_YOUR TASK_. Each entry needs to be given again, character for character.

═════ DATASET RECORDS

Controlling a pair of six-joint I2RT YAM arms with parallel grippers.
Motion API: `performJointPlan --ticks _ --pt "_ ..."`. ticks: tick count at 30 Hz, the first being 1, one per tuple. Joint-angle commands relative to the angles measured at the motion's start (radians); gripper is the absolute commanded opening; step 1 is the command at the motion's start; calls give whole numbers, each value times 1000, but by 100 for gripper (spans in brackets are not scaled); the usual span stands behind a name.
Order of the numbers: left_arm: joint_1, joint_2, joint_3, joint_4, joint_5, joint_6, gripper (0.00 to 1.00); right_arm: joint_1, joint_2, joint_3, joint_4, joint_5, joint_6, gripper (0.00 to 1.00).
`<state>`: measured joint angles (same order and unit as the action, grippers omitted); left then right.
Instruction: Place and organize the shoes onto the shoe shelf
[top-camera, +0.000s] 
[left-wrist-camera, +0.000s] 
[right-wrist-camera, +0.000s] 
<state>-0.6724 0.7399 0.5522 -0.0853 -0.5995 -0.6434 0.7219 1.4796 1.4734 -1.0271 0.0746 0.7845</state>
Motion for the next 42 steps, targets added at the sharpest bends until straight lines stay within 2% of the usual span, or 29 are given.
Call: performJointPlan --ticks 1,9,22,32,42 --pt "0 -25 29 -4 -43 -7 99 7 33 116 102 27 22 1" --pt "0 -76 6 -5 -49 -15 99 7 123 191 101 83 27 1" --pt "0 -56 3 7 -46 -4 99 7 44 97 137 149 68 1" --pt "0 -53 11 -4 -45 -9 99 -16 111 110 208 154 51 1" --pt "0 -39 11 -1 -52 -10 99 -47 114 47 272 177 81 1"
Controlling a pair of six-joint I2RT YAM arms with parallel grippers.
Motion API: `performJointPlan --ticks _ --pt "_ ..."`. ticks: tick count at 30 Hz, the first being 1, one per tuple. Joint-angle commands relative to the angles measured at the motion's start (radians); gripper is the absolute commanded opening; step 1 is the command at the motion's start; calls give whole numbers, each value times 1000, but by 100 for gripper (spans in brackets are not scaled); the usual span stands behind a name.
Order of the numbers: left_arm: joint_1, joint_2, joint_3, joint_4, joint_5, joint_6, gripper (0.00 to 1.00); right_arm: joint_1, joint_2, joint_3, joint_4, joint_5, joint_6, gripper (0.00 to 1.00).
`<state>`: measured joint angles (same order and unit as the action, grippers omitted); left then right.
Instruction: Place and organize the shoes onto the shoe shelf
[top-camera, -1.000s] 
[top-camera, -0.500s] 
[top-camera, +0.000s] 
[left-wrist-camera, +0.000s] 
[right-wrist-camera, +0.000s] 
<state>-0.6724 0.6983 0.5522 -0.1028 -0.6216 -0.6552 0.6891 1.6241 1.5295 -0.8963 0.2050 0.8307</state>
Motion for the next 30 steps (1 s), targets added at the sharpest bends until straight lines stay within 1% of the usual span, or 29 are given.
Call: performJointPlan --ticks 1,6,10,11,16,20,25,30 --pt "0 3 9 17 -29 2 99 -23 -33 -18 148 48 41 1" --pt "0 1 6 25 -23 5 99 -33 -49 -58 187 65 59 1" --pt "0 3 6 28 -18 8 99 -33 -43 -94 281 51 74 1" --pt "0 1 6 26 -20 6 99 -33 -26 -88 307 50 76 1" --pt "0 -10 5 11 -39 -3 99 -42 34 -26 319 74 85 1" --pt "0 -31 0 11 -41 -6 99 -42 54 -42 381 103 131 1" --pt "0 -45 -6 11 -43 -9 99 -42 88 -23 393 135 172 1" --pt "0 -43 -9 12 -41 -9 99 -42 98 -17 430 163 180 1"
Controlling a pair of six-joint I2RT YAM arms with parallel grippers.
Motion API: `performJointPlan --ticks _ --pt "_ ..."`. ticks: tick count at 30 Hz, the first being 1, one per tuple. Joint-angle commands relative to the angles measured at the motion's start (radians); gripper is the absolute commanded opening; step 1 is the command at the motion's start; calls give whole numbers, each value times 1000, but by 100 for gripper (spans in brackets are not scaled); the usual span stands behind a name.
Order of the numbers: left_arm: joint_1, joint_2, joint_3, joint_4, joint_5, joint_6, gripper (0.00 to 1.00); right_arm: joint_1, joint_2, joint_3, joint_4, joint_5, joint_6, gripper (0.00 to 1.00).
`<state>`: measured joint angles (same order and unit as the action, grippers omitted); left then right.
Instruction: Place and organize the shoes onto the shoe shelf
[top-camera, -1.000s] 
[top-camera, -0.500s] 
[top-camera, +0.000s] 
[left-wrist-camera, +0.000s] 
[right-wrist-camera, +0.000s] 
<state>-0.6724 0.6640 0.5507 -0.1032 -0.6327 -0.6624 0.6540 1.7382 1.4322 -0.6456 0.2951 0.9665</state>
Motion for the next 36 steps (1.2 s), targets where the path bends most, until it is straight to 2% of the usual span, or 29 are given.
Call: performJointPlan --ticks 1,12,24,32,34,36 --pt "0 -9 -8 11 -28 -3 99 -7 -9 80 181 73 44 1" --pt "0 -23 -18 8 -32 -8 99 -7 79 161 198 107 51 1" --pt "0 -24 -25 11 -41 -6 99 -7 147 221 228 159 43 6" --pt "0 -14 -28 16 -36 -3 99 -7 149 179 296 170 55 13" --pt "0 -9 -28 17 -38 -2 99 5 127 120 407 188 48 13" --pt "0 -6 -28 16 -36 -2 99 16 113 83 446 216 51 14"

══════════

_EXERCISE OUTPUT_.
Controlling a pair of six-joint I2RT YAM arms with parallel grippers.
Motion API: `performJointPlan --ticks _ --pt "_ ..."`. ticks: tick count at 30 Hz, the first being 1, one per tuple. Joint-angle commands relative to the angles measured at the motion's start (radians); gripper is the absolute commanded opening; step 1 is the command at the motion's start; calls give whole numbers, each value times 1000, but by 100 for gripper (spans in brackets are not scaled); the usual span stands behind a name.
Order of the numbers: left_arm: joint_1, joint_2, joint_3, joint_4, joint_5, joint_6, gripper (0.00 to 1.00); right_arm: joint_1, joint_2, joint_3, joint_4, joint_5, joint_6, gripper (0.00 to 1.00).
`<state>`: measured joint angles (same order and unit as the action, grippers omitted); left then right.
Instruction: Place and organize the shoes onto the shoe shelf
[top-camera, +0.000s] 
[left-wrist-camera, +0.000s] 
[right-wrist-camera, +0.000s] 
<state>-0.6724 0.7399 0.5522 -0.0853 -0.5995 -0.6434 0.7219 1.4796 1.4734 -1.0271 0.0746 0.7845</state>
Motion for the next 42 steps, targets added at the sharpest bends until straight lines stay within 2% of the usual span, or 29 are given.
Call: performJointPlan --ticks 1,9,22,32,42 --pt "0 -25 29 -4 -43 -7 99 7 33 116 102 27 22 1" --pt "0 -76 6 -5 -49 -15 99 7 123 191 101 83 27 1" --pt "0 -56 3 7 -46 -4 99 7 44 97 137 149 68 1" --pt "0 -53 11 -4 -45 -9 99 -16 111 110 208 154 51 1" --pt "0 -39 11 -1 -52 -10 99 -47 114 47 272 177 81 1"
Controlling a pair of six-joint I2RT YAM arms with parallel grippers.
Motion API: `performJointPlan --ticks _ --pt "_ ..."`. ticks: tick count at 30 Hz, the first being 1, one per tuple. Joint-angle commands relative to the angles measured at the motion's start (radians); gripper is the absolute commanded opening; step 1 is the command at the motion's start; calls give whole numbers, each value times 1000, but by 100 for gripper (spans in brackets are not scaled); the usual span stands behind a name.
Order of the numbers: left_arm: joint_1, joint_2, joint_3, joint_4, joint_5, joint_6, gripper (0.00 to 1.00); right_arm: joint_1, joint_2, joint_3, joint_4, joint_5, joint_6, gripper (0.00 to 1.00).
`<state>`: measured joint angles (same order and unit as the action, grippers omitted); left then right.
Instruction: Place and organize the shoes onto the shoe shelf
[top-camera, -1.000s] 
[top-camera, -0.500s] 
[top-camera, +0.000s] 
[left-wrist-camera, +0.000s] 
[right-wrist-camera, +0.000s] 
<state>-0.6724 0.6983 0.5522 -0.1028 -0.6216 -0.6552 0.6891 1.6241 1.5295 -0.8963 0.2050 0.8307</state>
Motion for the next 30 steps (1 s), targets added at the sharpest bends until straight lines stay within 1% of the usual span, or 29 are given.
Call: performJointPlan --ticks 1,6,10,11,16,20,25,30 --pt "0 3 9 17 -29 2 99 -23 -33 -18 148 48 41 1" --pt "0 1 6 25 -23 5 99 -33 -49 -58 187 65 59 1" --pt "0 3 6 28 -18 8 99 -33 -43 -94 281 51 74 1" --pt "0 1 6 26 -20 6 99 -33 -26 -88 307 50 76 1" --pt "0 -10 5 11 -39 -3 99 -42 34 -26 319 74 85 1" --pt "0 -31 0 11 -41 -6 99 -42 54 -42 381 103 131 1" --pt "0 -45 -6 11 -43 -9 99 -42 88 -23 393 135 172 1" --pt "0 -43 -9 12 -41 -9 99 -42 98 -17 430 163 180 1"
Controlling a pair of six-joint I2RT YAM arms with parallel grippers.
Motion API: `performJointPlan --ticks _ --pt "_ ..."`. ticks: tick count at 30 Hz, the first being 1, one per tuple. Joint-angle commands relative to the angles measured at the motion's start (radians); gripper is the absolute commanded opening; step 1 is the command at the motion's start; calls give whole numbers, each value times 1000, but by 100 for gripper (spans in brackets are not scaled); the usual span stands behind a name.
Order of the numbers: left_arm: joint_1, joint_2, joint_3, joint_4, joint_5, joint_6, gripper (0.00 to 1.00); right_arm: joint_1, joint_2, joint_3, joint_4, joint_5, joint_6, gripper (0.00 to 1.00).
`<state>`: measured joint angles (same order and unit as the action, grippers omitted); left then right.
Instruction: Place and organize the shoes onto the shoe shelf
[top-camera, -1.000s] 
[top-camera, -0.500s] 
[top-camera, +0.000s] 
[left-wrist-camera, +0.000s] 
[right-wrist-camera, +0.000s] 
<state>-0.6724 0.6640 0.5507 -0.1032 -0.6327 -0.6624 0.6540 1.7382 1.4322 -0.6456 0.2951 0.9665</state>
Motion for the next 36 steps (1.2 s), targets where the path bends most, until it is straight to 2% of the usual span, or 29 are given.
Call: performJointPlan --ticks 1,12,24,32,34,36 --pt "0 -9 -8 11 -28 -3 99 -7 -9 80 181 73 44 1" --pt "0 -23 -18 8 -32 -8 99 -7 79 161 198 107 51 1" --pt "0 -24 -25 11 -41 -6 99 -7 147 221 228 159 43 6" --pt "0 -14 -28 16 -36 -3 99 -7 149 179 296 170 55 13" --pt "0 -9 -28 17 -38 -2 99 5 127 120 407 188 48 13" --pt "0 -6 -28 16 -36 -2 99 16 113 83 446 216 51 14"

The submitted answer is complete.